TASK INSTRUCTIONS:
Scan the data below and work out how many of its lines contain the word "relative". Give only that number.

Data extracted from a collection

==*==

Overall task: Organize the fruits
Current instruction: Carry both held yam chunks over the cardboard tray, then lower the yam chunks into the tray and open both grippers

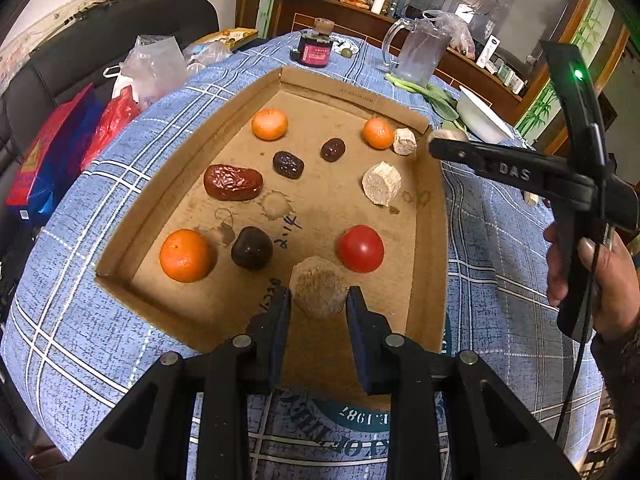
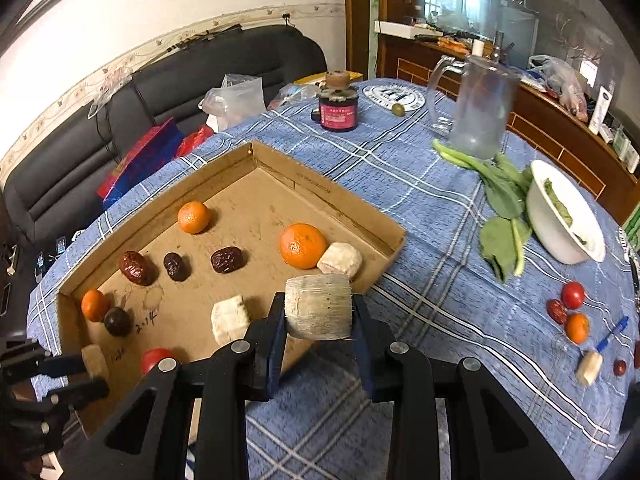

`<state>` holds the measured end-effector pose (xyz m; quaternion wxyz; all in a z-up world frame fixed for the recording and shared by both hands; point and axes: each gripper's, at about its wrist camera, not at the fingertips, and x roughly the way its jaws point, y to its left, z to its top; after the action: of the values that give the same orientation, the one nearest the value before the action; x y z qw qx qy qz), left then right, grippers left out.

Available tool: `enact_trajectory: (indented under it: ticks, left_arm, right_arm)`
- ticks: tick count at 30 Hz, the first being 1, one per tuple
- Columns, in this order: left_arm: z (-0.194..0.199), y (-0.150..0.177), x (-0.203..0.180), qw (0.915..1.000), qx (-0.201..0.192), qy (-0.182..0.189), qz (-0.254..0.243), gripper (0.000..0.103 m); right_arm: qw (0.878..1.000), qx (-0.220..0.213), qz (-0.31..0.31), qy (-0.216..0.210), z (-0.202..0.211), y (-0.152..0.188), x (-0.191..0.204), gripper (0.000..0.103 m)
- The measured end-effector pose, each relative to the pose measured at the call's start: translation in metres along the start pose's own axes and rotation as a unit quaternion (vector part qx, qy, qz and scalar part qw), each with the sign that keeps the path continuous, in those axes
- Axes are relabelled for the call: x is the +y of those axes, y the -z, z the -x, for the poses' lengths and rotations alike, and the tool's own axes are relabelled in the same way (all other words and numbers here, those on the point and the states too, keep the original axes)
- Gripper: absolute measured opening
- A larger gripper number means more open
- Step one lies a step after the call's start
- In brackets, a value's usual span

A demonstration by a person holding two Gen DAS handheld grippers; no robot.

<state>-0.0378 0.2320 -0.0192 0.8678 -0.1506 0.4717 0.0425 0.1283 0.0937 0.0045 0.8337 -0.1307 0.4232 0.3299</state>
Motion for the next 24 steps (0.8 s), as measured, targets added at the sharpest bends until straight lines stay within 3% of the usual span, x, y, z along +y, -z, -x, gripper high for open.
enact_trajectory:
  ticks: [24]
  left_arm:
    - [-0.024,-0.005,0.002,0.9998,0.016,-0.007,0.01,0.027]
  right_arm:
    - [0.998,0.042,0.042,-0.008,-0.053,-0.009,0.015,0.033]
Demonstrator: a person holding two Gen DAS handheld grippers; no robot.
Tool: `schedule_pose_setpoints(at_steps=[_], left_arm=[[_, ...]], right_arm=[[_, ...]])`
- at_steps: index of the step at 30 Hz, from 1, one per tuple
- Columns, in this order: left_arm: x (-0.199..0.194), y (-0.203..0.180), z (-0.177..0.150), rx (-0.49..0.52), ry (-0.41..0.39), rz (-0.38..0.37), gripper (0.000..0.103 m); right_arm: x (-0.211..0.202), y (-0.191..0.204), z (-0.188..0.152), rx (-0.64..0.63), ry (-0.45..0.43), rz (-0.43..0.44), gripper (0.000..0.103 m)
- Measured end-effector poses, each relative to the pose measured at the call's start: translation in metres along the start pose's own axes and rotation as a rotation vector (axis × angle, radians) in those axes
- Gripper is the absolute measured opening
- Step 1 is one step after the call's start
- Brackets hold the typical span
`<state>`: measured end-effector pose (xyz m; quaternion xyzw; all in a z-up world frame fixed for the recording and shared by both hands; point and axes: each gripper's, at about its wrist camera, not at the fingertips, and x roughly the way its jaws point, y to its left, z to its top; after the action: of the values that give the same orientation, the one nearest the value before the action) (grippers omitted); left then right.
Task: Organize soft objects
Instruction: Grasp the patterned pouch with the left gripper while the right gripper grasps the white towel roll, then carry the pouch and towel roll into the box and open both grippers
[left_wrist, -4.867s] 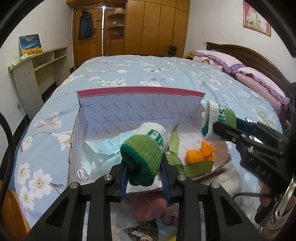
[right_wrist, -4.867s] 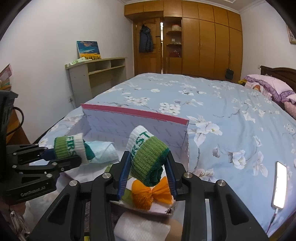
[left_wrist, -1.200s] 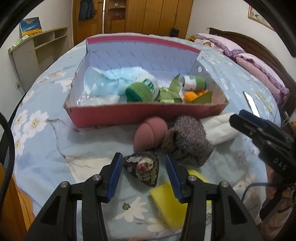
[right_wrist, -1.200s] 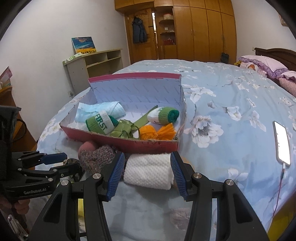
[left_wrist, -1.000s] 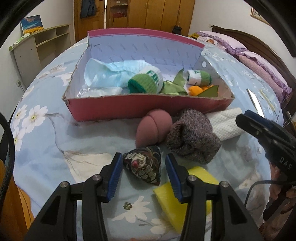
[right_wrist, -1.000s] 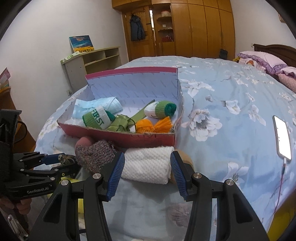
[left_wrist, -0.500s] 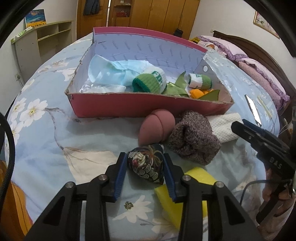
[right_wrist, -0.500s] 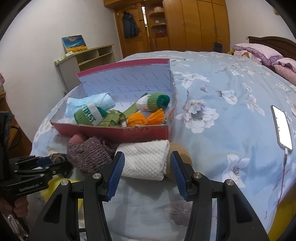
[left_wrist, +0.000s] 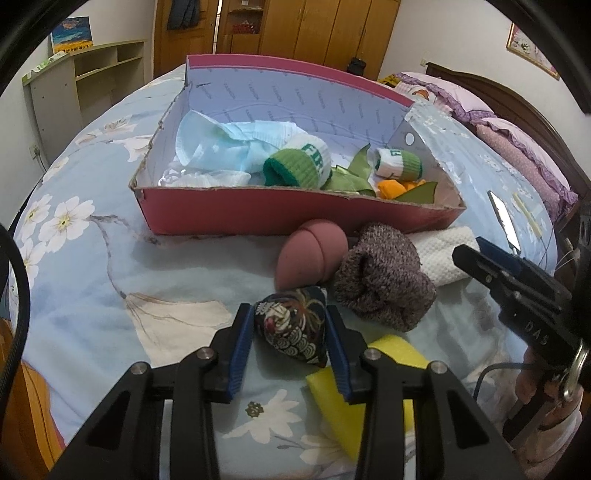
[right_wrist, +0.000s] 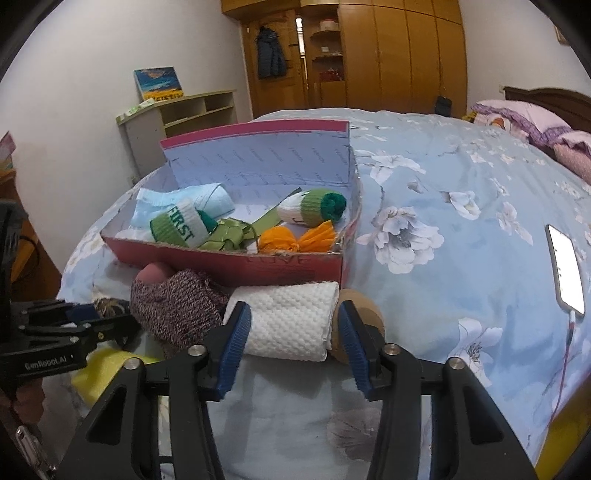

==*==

RESPONSE:
2